By way of the Y Combinator Twitter, I found this rather interesting Fast Company article about “Better Place”.
Better Place was born to be revolutionary, the epitome of the kind of world-changing ambition that routinely gets celebrated. Founder Shai Agassi, a serial entrepreneur turned rising star at German software giant SAP, conceived Better Place “on a Davos afternoon” in 2005 when he asked himself, “How would you run a whole country without oil?” Four years later, onstage at the TED conference, Agassi, a proud Israeli with a bit of a Steve Jobs complex, wore a black turtleneck and promised, with the confidence of a man who has known the future for some time but has only recently decided to share his findings, that he would sell millions of electric vehicles in his home country and around the world. He implied that converting to electric cars was the moral equivalent of the abolition of human slavery and that it would usher in a new Industrial Revolution.

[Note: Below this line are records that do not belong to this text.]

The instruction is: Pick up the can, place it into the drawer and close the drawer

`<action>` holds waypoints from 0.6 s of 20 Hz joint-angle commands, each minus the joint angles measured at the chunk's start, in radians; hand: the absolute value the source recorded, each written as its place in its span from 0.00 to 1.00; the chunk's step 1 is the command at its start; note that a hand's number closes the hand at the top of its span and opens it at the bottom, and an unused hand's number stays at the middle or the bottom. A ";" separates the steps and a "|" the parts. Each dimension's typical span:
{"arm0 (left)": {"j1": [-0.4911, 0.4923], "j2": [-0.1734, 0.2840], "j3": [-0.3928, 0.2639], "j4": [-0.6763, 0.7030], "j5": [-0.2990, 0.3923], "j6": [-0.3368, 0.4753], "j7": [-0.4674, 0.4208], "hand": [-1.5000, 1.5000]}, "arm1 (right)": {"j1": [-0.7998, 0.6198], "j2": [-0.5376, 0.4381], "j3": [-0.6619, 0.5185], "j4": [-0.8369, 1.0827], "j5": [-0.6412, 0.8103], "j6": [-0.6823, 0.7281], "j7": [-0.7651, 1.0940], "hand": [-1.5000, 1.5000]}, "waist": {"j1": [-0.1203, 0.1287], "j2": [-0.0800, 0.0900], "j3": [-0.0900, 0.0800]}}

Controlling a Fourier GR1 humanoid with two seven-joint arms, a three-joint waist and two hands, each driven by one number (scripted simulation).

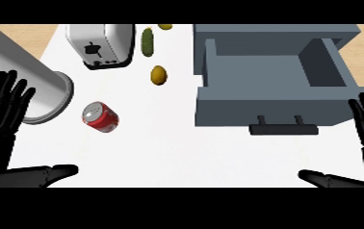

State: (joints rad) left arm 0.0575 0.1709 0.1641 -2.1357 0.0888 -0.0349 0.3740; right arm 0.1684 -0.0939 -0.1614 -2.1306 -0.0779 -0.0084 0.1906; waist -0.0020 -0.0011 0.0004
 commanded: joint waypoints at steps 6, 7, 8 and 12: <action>0.056 0.022 0.086 -0.126 0.082 -0.046 0.100 0.00 | 0.105 -0.010 -0.107 0.049 -0.070 0.123 -0.121 0.00 | 0.002 0.000 0.000; 0.084 -0.006 0.033 -0.195 0.053 -0.022 0.165 0.00 | 0.109 -0.039 -0.165 0.015 -0.156 0.141 -0.067 0.00 | 0.002 -0.001 0.000; 0.059 0.009 0.065 -0.205 0.083 -0.007 0.205 0.00 | 0.125 -0.036 -0.191 0.091 -0.156 0.172 -0.167 0.00 | 0.001 -0.001 0.000; 0.037 0.007 0.171 -0.095 0.193 -0.028 0.148 0.00 | 0.097 -0.022 -0.149 0.014 -0.106 0.135 -0.060 0.00 | 0.003 0.000 -0.001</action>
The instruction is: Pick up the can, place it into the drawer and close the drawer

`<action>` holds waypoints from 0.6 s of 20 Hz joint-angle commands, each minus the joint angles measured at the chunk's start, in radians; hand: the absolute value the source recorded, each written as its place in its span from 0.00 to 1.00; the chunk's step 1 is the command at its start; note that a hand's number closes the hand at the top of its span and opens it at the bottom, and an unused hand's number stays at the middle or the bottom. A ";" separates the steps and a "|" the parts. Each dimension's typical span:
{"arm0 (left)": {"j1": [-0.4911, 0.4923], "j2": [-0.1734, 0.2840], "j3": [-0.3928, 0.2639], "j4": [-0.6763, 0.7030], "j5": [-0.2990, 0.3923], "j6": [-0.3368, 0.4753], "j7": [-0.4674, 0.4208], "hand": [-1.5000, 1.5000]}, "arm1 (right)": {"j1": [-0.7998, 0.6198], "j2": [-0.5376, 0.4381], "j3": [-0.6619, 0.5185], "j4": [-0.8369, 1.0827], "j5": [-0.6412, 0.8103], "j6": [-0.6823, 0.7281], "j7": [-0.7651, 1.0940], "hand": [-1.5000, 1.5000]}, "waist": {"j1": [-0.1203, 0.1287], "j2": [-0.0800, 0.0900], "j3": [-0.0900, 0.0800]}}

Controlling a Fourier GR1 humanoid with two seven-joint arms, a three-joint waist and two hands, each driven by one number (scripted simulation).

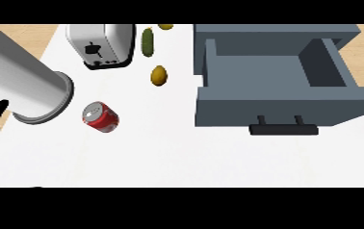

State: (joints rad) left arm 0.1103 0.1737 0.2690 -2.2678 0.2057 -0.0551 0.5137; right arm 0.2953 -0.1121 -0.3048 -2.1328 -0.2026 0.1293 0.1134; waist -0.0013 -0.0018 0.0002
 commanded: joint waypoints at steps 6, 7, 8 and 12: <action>-0.030 -0.039 0.072 0.025 0.156 0.045 0.087 0.00 | 0.111 -0.007 -0.102 -0.059 -0.117 0.112 -0.023 0.00 | -0.005 0.000 0.000; -0.066 -0.015 0.102 0.087 0.179 0.036 0.081 0.00 | 0.093 -0.011 -0.121 -0.019 -0.108 0.109 -0.035 0.00 | -0.005 0.001 0.000; -0.066 -0.056 0.030 0.071 0.097 0.069 0.074 0.00 | 0.075 0.017 -0.091 0.059 -0.058 0.134 -0.111 0.00 | -0.003 0.001 0.000; -0.127 -0.037 0.057 0.117 0.145 0.098 0.122 0.00 | 0.104 -0.031 -0.174 -0.038 -0.169 0.160 0.004 0.00 | -0.006 0.001 0.000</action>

Shai Agassi was on FC‘s “2009 Most Creative People in Business” list. He was on the cover of Wired. Better Place raised almost a billion dollars.
And if being on the cover of Wired wasn’t a dead giveaway for you, they collapsed.
I have been, and continue to be, somewhat critical of Tesla. But I think one thing they’re doing right is positioning their vehicles as a premium product that’s worth the asking price.